● Provided information:
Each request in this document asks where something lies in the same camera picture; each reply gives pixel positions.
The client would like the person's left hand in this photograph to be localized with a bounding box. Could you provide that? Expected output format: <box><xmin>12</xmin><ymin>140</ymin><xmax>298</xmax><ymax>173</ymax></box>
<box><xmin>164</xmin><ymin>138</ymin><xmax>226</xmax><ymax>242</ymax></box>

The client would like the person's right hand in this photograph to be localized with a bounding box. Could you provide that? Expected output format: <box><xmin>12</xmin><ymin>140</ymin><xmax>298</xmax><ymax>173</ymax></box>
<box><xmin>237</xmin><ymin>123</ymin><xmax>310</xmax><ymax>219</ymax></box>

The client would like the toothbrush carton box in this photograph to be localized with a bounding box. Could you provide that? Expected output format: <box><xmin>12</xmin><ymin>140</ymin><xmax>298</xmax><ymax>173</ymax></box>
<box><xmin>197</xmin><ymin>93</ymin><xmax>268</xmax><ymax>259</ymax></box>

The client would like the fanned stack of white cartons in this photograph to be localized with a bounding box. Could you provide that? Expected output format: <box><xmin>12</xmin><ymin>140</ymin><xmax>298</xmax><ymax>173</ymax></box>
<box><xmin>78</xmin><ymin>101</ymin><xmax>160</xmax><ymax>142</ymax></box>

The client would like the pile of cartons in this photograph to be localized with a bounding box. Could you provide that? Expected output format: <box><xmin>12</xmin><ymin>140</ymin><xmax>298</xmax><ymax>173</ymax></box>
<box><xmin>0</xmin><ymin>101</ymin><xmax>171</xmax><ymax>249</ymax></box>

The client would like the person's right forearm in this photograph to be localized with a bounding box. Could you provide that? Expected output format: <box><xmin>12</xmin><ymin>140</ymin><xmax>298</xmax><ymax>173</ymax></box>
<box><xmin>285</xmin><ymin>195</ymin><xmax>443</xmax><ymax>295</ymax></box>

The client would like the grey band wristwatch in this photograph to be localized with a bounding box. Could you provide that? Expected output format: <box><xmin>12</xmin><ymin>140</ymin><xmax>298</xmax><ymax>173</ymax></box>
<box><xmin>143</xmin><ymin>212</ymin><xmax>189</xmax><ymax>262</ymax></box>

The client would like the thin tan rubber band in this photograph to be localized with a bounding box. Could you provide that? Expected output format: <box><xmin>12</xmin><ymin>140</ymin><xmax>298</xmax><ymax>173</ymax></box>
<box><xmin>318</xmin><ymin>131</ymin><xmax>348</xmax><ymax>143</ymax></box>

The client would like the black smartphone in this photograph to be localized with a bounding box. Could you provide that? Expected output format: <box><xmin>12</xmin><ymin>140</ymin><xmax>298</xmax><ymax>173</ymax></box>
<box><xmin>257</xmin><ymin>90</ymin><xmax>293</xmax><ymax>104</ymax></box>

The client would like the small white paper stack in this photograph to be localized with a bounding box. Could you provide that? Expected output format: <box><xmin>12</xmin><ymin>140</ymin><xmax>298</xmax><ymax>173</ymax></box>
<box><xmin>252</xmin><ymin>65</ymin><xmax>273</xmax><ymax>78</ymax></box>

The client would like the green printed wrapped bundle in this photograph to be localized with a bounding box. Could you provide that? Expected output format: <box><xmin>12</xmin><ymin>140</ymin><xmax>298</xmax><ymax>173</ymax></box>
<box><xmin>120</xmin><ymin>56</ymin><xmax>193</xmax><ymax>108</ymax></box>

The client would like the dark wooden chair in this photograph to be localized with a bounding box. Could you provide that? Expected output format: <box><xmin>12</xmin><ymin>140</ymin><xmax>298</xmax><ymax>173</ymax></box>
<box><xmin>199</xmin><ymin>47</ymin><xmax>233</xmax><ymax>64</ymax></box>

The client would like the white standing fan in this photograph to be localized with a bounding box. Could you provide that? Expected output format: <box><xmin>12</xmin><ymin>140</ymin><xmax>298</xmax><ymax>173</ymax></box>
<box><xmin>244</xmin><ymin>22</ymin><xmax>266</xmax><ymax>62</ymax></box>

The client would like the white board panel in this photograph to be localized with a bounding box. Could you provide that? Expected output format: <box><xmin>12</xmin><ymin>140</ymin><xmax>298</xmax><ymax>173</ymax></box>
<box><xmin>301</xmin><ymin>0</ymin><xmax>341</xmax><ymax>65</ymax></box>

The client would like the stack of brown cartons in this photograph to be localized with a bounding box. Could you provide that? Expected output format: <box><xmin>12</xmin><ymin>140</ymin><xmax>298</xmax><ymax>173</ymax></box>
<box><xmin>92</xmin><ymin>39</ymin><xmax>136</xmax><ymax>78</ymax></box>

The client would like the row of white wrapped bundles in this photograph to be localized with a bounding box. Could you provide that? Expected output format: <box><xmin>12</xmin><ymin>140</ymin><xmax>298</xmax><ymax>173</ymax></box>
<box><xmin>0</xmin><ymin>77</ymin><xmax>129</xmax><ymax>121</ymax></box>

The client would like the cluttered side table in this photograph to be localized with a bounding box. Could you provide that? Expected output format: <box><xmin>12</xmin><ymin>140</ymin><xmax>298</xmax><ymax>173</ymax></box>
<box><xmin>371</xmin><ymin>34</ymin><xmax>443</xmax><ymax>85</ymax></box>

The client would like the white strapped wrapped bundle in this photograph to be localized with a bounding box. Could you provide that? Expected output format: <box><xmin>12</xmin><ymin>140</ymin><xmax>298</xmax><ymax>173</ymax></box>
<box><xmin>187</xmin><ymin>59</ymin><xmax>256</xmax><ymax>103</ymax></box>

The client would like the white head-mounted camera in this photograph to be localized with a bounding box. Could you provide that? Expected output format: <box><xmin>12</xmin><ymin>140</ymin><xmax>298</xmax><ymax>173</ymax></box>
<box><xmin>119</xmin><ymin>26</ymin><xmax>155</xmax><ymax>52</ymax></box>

● Brief: Those lines from the one with "The client would like the row" through the last line of the material above are to be retyped exactly, with nothing else.

● Solution to the exercise:
The client would like the row of white wrapped bundles in this photograph to be localized with a bounding box. Could you provide that? Expected output format: <box><xmin>12</xmin><ymin>140</ymin><xmax>298</xmax><ymax>173</ymax></box>
<box><xmin>0</xmin><ymin>77</ymin><xmax>129</xmax><ymax>121</ymax></box>

The client would like the cluttered side table in this photograph to be localized with a bounding box. Could you provide that? Expected output format: <box><xmin>12</xmin><ymin>140</ymin><xmax>298</xmax><ymax>173</ymax></box>
<box><xmin>371</xmin><ymin>34</ymin><xmax>443</xmax><ymax>85</ymax></box>

The client would like the white strapped wrapped bundle in this photograph to be localized with a bounding box. Could you provide that? Expected output format: <box><xmin>12</xmin><ymin>140</ymin><xmax>298</xmax><ymax>173</ymax></box>
<box><xmin>187</xmin><ymin>59</ymin><xmax>256</xmax><ymax>103</ymax></box>

The client would like the white head-mounted camera in this photograph to be localized with a bounding box. Could you provide that? Expected output format: <box><xmin>12</xmin><ymin>140</ymin><xmax>298</xmax><ymax>173</ymax></box>
<box><xmin>119</xmin><ymin>26</ymin><xmax>155</xmax><ymax>52</ymax></box>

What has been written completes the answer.